By Teresa Soman, Cathleen Olguin and John Zaleski

Waveform data are crucial to clinical surveillance. Although such high-frequency data is relied on to drive point-of-care decisions and for retrospective research, it is, nonetheless, still often underutilized. That is because hospitals and researchers often face challenges with waveform data such as lack of accessibility and significant technical requirements to store and extract relevant information for analysis.

A 2017 study on waveform data from mechanical ventilators characterized the process of managing such data as “obtrusive” and that it required “high levels of technical expertise.” As such, researchers noted, waveform data management is “often cost-prohibitive, limiting their use and scalability for research applications.”[i]

Healthcare organizations, however, are automating waveform data collection and access to support clinical surveillance and research – in a fraction of the time required by manual processes, resulting in more efficient research[ii] and improved outcomes[iii]. Above all, streamlined and comprehensive inclusion of waveform data to drive clinical decisions and research can enable healthcare organizations to evolve from reactive to proactive care.

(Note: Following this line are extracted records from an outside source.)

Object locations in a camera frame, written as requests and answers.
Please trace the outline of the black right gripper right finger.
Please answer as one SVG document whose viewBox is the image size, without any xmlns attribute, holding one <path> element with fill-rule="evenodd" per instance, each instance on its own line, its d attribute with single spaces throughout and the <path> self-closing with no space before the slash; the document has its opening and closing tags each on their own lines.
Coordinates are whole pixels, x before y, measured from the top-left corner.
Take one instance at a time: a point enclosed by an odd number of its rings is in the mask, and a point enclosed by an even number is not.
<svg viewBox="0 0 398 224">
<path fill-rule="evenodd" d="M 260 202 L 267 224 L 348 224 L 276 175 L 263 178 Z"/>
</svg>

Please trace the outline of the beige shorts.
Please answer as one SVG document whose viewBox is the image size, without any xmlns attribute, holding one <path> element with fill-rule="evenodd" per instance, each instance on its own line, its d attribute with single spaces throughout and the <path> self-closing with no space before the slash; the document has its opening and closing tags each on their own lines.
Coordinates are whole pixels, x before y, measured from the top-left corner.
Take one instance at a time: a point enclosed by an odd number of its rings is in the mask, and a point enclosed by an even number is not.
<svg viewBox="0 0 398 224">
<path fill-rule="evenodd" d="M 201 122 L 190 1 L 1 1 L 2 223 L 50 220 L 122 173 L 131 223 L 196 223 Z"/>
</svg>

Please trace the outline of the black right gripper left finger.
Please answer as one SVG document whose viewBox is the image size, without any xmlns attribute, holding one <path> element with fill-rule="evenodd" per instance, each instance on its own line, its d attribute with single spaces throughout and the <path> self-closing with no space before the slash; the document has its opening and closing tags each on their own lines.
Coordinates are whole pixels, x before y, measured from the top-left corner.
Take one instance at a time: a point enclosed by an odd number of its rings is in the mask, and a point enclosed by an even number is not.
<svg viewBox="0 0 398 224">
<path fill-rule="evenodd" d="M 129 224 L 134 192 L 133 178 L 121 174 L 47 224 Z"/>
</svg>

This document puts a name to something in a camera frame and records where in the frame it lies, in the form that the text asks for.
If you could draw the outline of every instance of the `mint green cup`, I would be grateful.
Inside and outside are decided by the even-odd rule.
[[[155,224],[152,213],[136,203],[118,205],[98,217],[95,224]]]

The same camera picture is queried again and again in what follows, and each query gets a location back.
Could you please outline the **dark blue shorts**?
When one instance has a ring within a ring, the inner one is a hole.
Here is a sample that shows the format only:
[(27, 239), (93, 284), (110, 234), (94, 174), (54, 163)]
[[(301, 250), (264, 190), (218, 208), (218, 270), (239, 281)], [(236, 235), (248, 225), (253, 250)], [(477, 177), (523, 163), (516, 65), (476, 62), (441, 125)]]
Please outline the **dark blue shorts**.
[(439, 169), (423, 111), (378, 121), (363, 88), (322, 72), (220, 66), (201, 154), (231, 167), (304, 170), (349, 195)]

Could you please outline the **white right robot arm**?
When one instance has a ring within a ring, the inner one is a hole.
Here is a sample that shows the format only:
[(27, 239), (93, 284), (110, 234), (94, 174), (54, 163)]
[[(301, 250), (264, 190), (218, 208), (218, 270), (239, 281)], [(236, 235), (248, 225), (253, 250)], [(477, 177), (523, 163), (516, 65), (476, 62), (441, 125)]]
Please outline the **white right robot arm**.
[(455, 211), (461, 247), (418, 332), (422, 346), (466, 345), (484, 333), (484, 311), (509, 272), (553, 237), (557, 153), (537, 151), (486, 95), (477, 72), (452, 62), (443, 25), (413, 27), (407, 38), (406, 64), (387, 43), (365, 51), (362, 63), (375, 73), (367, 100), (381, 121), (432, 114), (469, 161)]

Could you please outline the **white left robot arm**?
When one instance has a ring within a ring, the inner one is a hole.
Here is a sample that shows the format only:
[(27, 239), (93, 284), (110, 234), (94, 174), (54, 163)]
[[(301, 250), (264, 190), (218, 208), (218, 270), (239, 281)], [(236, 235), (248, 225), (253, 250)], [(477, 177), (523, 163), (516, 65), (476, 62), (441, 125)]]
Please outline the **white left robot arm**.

RELATED READING: How Clinical Workflow and Early Detection Technologies Transform Patient Care

Time-Consuming Process

Even in 2021, utilizing waveform data for clinical research can be tedious. For example, some research institutions still print the waveform images and manually enter discrete observations into the clinical record or research database. Such manual and high-touch processing makes scaling the use of waveform data unwieldy in cases involving hundreds or even thousands of patients. Such inefficient data capture and analysis workflows can significantly extend the time and cost of investigations. Even when waveforms are digitized, capturing these records and searching through them to identify and extract pertinent information can be equally time-consuming. It is no wonder that many clinicians opt for paper and pencil, given the time-consuming potential of digital abstraction of waveform images.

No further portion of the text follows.